神経の損傷が、虚血、周産期の低酸素性虚血、ハンチントン舞踏病、多発性硬化症、パーキンソン病、筋萎縮性側索硬化症、卒中、末梢神経障害、脊髄損傷、てんかん、緑内障、及び神経障害性の疼痛のうちの１つ以上である、請求項１〜１１のいずれか１項に記載の医薬組成物。
神経の損傷の治療のための請求項１〜１１のいずれか１項に記載の医薬組成物であって、神経の損傷が、虚血、アルツハイマー病、パーキンソン病、筋萎縮性側索硬化症、卒中、末梢神経障害、脊髄損傷、及びてんかんのうちの１つ以上である、医薬組成物。
神経の損傷が、脳卒中、脊髄損傷、脳又は脊髄への虚血性又は外傷性の損傷のうちの１つ以上であり、一般に、中枢神経系（ＣＮＳ）の神経細胞へのダメージであり、前記医薬組成物は、神経損傷後１時間以内（まで）（０〜１時間）、２時間まで、３〜５時間まで、又は２４時間若しくはそれ以上までに投与されるものである、請求項１７に記載の医薬組成物。
脳血管又は心血管の外科的処置に関連する脳虚血又は脳卒中における神経の損傷の予防のための請求項１〜１１のいずれか１項に記載の医薬組成物であって、前記医薬組成物は、外科的処置の０．２５時間〜４時間前、又は０．５〜３時間前、又は１〜２時間前に投与されるものである、医薬組成物。

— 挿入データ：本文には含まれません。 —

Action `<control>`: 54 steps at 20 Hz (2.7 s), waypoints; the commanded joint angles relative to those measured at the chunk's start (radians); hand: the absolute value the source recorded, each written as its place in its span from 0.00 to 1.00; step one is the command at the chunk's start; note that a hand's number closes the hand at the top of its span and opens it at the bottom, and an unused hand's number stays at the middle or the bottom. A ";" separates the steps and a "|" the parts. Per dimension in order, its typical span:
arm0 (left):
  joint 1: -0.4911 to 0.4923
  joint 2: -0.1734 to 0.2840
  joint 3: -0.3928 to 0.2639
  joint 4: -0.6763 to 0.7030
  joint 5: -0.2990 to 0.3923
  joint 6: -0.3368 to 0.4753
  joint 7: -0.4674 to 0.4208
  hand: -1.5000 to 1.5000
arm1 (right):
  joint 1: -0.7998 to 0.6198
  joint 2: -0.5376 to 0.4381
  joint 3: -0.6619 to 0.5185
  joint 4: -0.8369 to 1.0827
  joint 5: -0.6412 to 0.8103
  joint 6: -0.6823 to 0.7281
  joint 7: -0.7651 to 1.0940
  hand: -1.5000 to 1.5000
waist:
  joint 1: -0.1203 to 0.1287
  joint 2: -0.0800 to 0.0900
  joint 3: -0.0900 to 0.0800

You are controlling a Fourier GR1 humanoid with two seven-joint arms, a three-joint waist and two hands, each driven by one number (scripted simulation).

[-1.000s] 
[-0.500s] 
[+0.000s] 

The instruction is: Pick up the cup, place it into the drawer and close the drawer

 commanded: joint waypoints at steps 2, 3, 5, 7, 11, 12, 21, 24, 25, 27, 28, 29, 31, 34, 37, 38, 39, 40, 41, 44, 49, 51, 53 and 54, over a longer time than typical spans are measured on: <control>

薬学的に許容可能な担体、アジュバント、又はビヒクルを含む、請求項１〜１１及び１４〜１９のいずれか１項に記載の医薬組成物。
１つ以上の容器に入った請求項１〜１１及び１４〜２０のいずれか１項に記載の医薬組成物と、該医薬組成物の適用に関わる指示及び情報のうち少なくともいずれか一方に関する取扱説明書又は情報小冊子とを含むキット。